Paul Scholes claims Premier League has lost its appeal
Published 06/09/2016 | 09:21
Former England midfielder Paul Scholes claims many Premier League clubs are so obsessed with making money they are sacrificing the quality of football being played on the pitch.
The 41-year-old is a co-owner of Salford City and said he would rather watch his National League North side than the English top flight.
In an extract published by the Guardian from new book Class of 92: Out of our League, former Manchester United player Scholes said: "I don't find elite football as interesting to watch any more, especially in England.
"There needs to be a real step up in quality in England. Other than Sergio Aguero, Kevin De Bruyne and David Silva, we don't have the best players.
" I probably do enjoy watching Salford more. I don't know if it's as much that I don't like the hassle of going to the game, getting in, sitting in traffic. Going to Salford, I park up behind the goal and get out of my car. But I genuinely get more enjoyment from watching even my son's team, Royter Town. It's just entertainment."
Scholes wrote the new book alongside his old United team-mates Nicky Butt, Phil Neville, Gary Neville and Ryan Giggs, who are also co-owners of Salford. The five of them featured in Sir Alex Ferguson's famed Class of 92 alongside former England captain David Beckham.
Scholes believes the decline he senses in attractive football in England comes down to the pressures on managers to get results.
He added: " If you lose three or four games on the trot obviously you're under big pressure and you're sacked. The money's the most important thing these days about football because owners, the majority of them, are just interested in making money for their football club.

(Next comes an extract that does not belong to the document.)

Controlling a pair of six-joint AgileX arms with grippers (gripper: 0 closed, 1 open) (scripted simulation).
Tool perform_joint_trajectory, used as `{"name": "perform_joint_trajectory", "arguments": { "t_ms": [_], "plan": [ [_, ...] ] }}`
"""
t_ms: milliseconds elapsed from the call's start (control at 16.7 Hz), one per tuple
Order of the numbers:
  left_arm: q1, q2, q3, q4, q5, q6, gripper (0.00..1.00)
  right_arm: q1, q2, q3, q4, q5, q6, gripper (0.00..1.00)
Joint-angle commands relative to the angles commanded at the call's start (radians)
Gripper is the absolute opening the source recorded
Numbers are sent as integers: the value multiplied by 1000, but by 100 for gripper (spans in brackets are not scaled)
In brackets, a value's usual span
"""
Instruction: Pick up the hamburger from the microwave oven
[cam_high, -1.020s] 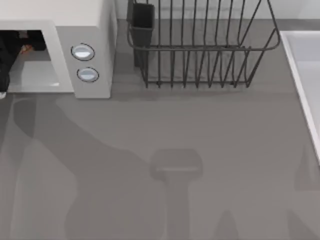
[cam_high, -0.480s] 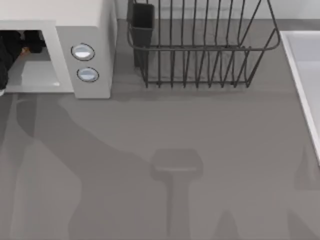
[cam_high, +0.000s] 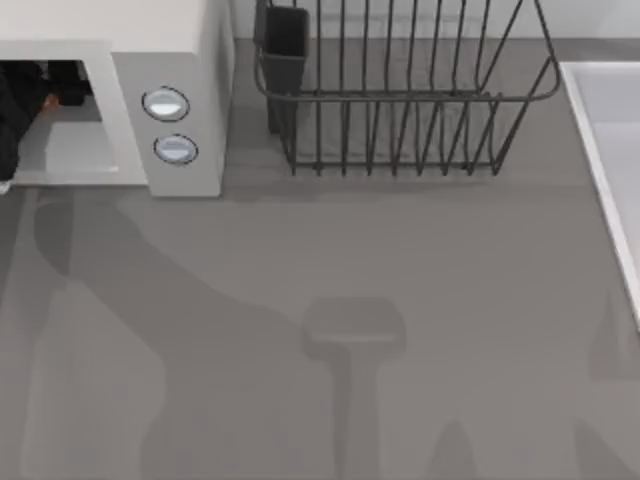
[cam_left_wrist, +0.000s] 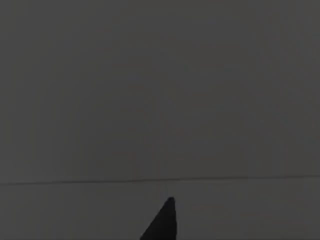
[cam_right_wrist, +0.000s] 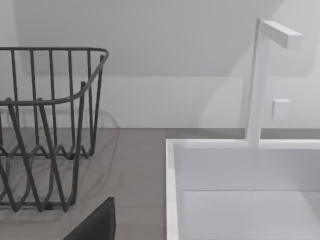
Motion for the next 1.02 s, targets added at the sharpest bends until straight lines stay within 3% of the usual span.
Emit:
{"name": "perform_joint_trajectory", "arguments": {
  "t_ms": [240, 720, 900, 1020],
  "plan": [
    [-148, -191, -148, -75, -150, -55, 0, 0, 0, 0, 0, 0, 0, 100],
    [-556, -759, -561, -281, -565, -206, 0, 0, 0, 0, 0, 0, 0, 100],
    [-645, -856, -650, -326, -655, -240, 0, 0, 0, 0, 0, 0, 0, 100],
    [-657, -868, -662, -332, -667, -244, 0, 0, 0, 0, 0, 0, 0, 100]
  ]
}}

"They don't care what they see on a Saturday afternoon on the pitch. They're purely businessmen, whereas at Barcelona you have a balance between business and football."
Scholes said Spain's LaLiga is "the best by far" when it comes to success in Europe, and praised the idea of fan ownership, with the large memberships of clubs in Spain wielding heavy influence.
He added: "So they want to make it pay, but making as much money as they can isn't the primary objective. It's entertainment. Winning the Champions League, winning the best prizes. That's why they have the best players."